Directions for this task
Reproduce exactly the lines from the line containing "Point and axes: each" through the last line of the listing, and no others.

Source data
• • •

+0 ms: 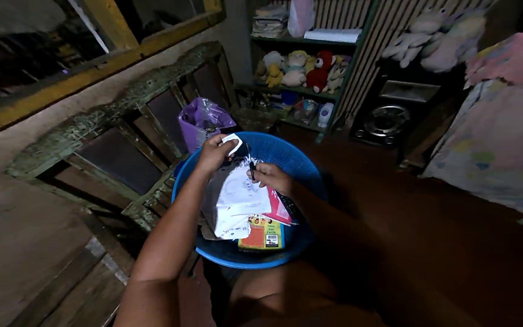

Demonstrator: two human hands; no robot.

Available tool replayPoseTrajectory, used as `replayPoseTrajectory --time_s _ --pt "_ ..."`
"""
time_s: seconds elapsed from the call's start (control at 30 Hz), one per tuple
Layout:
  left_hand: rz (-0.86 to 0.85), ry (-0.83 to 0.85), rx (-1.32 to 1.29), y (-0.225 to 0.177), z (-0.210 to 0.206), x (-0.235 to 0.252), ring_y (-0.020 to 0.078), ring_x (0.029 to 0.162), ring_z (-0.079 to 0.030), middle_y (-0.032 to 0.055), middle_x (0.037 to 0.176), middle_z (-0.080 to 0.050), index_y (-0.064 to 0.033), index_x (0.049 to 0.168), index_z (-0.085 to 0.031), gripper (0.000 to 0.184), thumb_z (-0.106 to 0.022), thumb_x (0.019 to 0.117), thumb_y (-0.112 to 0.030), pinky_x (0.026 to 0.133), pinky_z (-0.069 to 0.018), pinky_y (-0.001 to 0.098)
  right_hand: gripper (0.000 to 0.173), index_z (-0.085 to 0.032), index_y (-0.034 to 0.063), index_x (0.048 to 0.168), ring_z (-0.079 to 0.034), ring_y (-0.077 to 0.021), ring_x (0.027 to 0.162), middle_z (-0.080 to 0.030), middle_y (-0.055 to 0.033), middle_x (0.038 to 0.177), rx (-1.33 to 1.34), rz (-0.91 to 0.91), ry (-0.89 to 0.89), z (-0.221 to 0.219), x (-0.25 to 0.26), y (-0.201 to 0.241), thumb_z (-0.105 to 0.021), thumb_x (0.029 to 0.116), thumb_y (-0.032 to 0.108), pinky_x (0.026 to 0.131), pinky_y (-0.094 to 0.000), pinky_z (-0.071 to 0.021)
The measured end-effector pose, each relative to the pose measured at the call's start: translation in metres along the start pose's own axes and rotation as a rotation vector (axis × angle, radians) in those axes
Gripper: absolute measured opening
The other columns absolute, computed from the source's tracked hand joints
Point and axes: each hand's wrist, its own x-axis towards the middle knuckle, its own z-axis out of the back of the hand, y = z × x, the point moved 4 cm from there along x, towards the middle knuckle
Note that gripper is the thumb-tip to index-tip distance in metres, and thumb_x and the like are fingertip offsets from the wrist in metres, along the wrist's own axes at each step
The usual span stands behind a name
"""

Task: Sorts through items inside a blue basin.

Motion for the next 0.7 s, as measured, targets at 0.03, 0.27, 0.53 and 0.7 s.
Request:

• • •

The completed task
Point and axes: each hand's wrist, its own x-axis towards the middle knuckle, its own z-axis out of the back of the hand, y = z × x, the point moved 4 cm from there along x, towards the middle knuckle
Note that gripper is the thumb-tip to index-tip distance in metres, and thumb_x and the like are fingertip offsets from the wrist in metres, along the wrist's own axes at each step
The usual span stands behind a name
"""

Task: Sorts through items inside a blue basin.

Motion for the next 0.7 s, as measured, targets at 0.03, 0.27, 0.53 and 0.7 s.
Request:

The requested output has been given in full.